Expansion of the SCUBA diving tourist industry, especially the increase in availability of inexpensive equipment (tanks, fins, underwater lights, etc.) has greatly contributed to the rise in the number of commercial, recreational, and artisanal fishers and divers who utilize this method to harvest fishes from aggregations for sport or profit (e.g. Paz and Truly 2007). Night-time spearfishing, which involves compressed air supplied via SCUBA or hookah, allows divers to easily harvest large numbers of resting fishes at aggregation sites with minimal effort. This activity is widely illegal but its prohibition is rarely enforced, and it is considered to be the major cause of aggregation declines in the Gulf of California and throughout the Pacific islands (Gillett and Moy 2006, www.seawatch.org) (Fig. 8.9). Even the simple technology of a reliable d-cell battery torch (Toshiba and others), allowed night fishing while snorkelling in many areas of the Pacific (Pat Colin personal communication 2010).

Fig. 8.9
figure 9_8figure 9_8

(a, b) Illegal nighttime fishing for leopard grouper, Mycteroperca rosacea in the Gulf of California, Mexico (Photos: © Octavio Aburto/iLCP (fish) and © Seawatch.org (divers))

8.4 Biological Effects of Fishing Spawning Aggregations

Animals congregate for numerous reasons. Conservation biologists and fishery managers, however, rarely concern themselves with the implications of grouping for conservation action (Reed and Dobson 1993). The one exception is in relation to the Allee Effect (Allee 1931) whereby reduced populations show unexpectedly low rates of recovery (see Sect. 8.4.2).

Spawning aggregations have evolved for reasons that have yet to be fully understood and that may well vary among species and lineages (Chaps. 2 and 4). Such reasons are important to consider, not just for academic interest but for understanding the impact of fishing. Possible adaptive advantages to spawning in large temporary groups include conditions important for fertilization, encountering mates and synchronizing spawning, sexual selection and related behaviours such as stimulation of spawning by conspecifics and anti-predator reasons. The specific times and locations where gatherings of ripe fish occur may provide selective benefits related to larval dispersal, conditions associated with egg/larval survival, or habitat factors such as appropriate substrate for nesting (e.g. in triggerfish, Chap. 12.23) or high substrate complexity where large numbers of adults can temporarily find shelter. However, the significance of mate choice or of specific habitats for reproducing in large groups has been little examined in fishes (Chap. 3). Therefore, we must keep in mind the various possible adaptive reasons for aggregation-formation when exploring the possible direct and indirect biological impact(s) of exploiting ­spawning aggregations.

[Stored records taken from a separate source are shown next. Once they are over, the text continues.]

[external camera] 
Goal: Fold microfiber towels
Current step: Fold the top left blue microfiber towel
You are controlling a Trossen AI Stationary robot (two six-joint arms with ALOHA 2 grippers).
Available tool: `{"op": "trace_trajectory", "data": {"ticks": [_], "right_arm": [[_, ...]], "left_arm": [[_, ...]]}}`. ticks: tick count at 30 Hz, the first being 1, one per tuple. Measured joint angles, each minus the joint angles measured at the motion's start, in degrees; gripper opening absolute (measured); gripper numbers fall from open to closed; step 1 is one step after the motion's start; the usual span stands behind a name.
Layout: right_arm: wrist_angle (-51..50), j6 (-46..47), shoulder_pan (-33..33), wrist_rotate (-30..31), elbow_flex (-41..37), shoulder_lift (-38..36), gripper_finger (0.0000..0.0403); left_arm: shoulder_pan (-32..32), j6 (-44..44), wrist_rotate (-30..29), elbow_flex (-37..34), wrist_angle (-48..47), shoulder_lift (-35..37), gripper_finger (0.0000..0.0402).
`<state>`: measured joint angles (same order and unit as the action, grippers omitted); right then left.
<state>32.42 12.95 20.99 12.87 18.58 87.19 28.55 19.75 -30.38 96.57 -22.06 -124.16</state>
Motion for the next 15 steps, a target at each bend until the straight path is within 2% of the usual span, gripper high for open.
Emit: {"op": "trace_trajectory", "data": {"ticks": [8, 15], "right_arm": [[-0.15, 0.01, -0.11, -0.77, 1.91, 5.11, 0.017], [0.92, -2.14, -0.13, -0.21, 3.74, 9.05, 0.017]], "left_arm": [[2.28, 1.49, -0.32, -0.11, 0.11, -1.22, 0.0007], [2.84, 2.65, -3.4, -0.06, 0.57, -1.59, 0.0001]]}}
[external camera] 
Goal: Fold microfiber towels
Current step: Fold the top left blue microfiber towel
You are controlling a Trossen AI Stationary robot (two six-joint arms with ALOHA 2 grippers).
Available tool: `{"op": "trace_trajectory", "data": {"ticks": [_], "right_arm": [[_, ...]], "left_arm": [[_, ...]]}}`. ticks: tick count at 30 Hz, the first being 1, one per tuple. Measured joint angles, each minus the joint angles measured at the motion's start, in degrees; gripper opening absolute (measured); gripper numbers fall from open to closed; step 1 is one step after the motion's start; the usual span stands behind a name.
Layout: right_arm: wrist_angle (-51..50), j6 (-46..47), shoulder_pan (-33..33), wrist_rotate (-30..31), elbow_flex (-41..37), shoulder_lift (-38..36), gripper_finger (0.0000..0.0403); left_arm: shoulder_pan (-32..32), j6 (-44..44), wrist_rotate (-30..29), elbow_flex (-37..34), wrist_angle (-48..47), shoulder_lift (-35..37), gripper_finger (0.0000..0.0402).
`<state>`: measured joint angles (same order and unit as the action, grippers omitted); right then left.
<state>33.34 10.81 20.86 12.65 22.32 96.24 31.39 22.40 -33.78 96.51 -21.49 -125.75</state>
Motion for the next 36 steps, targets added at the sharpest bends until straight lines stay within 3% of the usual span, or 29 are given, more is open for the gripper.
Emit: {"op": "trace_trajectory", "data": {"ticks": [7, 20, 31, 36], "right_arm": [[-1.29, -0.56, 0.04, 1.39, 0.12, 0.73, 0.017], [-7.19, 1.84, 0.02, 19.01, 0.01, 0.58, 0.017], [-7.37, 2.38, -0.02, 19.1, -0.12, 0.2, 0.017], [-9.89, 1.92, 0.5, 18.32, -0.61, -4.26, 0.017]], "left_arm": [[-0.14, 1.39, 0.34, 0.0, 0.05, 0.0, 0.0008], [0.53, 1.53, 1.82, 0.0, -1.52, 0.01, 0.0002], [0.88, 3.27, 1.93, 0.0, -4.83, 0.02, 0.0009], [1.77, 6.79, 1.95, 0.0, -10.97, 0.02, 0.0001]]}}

When fisheries heavily target spawning aggregations, the most obvious sign of change to the fishery manager is likely to be declines in landings volumes or reduced numbers of fish at the aggregation site. Depending on the level of fishing effort, such declines may take a long time to become apparent because of hyperstability (Fig. 8.6, Chap. 11). Yet significant negative changes to the population may occur before landings decline. Many reef fishes have complex social and mating systems that may be disrupted by fishing activities. Fishing could directly alter population structure, via shifts in adult sex ratio or mean body size, in ways that affect reproduction. Indirectly, declines in fish numbers due to fishing could affect reproduction by impairment of visual, olfactory or auditory stimuli, social cue transmission or by influencing other interactions such as courtship or sexual selection that only occur during brief aggregation periods. For those species that live in deep-water or habitats or are normally solitary, the spawning aggregation may be the only time fish encounter conspecifics for mating, or are exposed to the population sex ratio or other aspect of the demographic profile (see Chap. 12.7).

The possible biological effects of fishing on aggregations will, therefore, depend on the way(s) in which fishing is conducted, the absolute and relative volumes of fish taken, the selectivity of fishing, differential movements of sexes in and out of aggregations and the adaptive significance for the species of the aggregating habit itself. The combination of direct and indirect effects of fishing could ultimately influence the reproductive output from aggregations with short and long-term implications for the fishery as well as for the targeted population. These issues are addressed below and considered in light of fishery management implications and future information needs.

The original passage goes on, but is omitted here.